- **Your objective**
For every line in the material, output its text exactly and exclude any image it holds.

- **Supplied material**
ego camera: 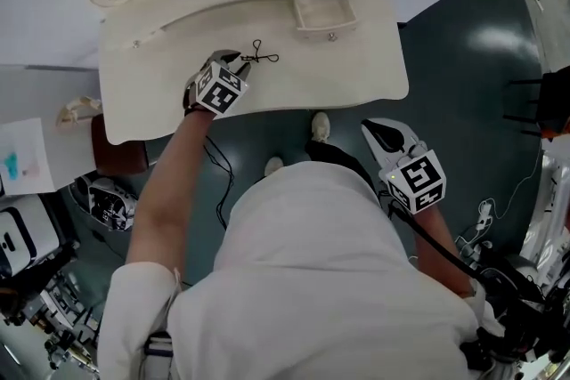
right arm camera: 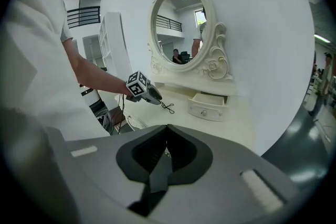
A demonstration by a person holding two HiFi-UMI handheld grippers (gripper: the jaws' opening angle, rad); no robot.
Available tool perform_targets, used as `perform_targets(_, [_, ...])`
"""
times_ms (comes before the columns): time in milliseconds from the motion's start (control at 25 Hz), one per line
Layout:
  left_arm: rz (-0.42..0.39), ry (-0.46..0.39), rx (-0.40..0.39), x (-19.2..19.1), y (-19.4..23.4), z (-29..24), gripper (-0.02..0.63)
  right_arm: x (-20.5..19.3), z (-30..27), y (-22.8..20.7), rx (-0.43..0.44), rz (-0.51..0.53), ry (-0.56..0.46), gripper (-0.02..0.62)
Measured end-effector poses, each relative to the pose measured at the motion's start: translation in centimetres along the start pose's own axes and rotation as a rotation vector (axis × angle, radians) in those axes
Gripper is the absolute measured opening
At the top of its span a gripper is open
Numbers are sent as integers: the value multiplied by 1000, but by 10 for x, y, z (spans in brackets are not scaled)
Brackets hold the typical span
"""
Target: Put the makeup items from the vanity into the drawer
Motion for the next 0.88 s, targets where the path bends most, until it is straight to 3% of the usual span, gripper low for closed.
perform_targets(200, [-77, 87, -20, 1, -2, -14, 118, -2, 0, -28, 24, -19, 4, 2])
perform_targets(400, [-132, 151, -11, 4, -3, -22, 62, -5, 2, -51, 43, -25, -2, 2])
perform_targets(560, [-142, 175, -5, 4, -6, -25, 20, -6, 0, -64, 52, -25, -12, 2])
perform_targets(880, [-181, 194, 5, 14, -11, -14, 14, -8, 0, -78, 70, -27, -34, 2])
Point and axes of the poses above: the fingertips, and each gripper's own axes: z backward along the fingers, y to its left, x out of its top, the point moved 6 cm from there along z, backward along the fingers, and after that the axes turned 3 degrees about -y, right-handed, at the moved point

- **Exercise result**
ego camera: 
right arm camera: 
A demonstration by a person holding two HiFi-UMI handheld grippers (gripper: the jaws' opening angle, rad); no robot.
Available tool perform_targets, used as `perform_targets(_, [_, ...])`
"""
times_ms (comes before the columns): time in milliseconds from the motion's start (control at 25 Hz), one per line
Layout:
  left_arm: rz (-0.42..0.39), ry (-0.46..0.39), rx (-0.40..0.39), x (-19.2..19.1), y (-19.4..23.4), z (-29..24), gripper (-0.02..0.63)
  right_arm: x (-20.5..19.3), z (-30..27), y (-22.8..20.7), rx (-0.43..0.44), rz (-0.51..0.53), ry (-0.56..0.46), gripper (-0.02..0.62)
Measured end-effector poses, each relative to the pose measured at the motion's start: translation in centimetres along the start pose's own axes and rotation as a rotation vector (axis × angle, radians) in those axes
Gripper is the absolute measured opening
At the top of its span a gripper is open
Numbers are sent as integers: the value multiplied by 1000, but by 10 for x, y, z (spans in brackets are not scaled)
Brackets hold the typical span
"""
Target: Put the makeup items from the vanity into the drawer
Motion for the next 0.88 s, targets where the path bends most, until it is straight to 3% of the usual span, gripper low for closed.
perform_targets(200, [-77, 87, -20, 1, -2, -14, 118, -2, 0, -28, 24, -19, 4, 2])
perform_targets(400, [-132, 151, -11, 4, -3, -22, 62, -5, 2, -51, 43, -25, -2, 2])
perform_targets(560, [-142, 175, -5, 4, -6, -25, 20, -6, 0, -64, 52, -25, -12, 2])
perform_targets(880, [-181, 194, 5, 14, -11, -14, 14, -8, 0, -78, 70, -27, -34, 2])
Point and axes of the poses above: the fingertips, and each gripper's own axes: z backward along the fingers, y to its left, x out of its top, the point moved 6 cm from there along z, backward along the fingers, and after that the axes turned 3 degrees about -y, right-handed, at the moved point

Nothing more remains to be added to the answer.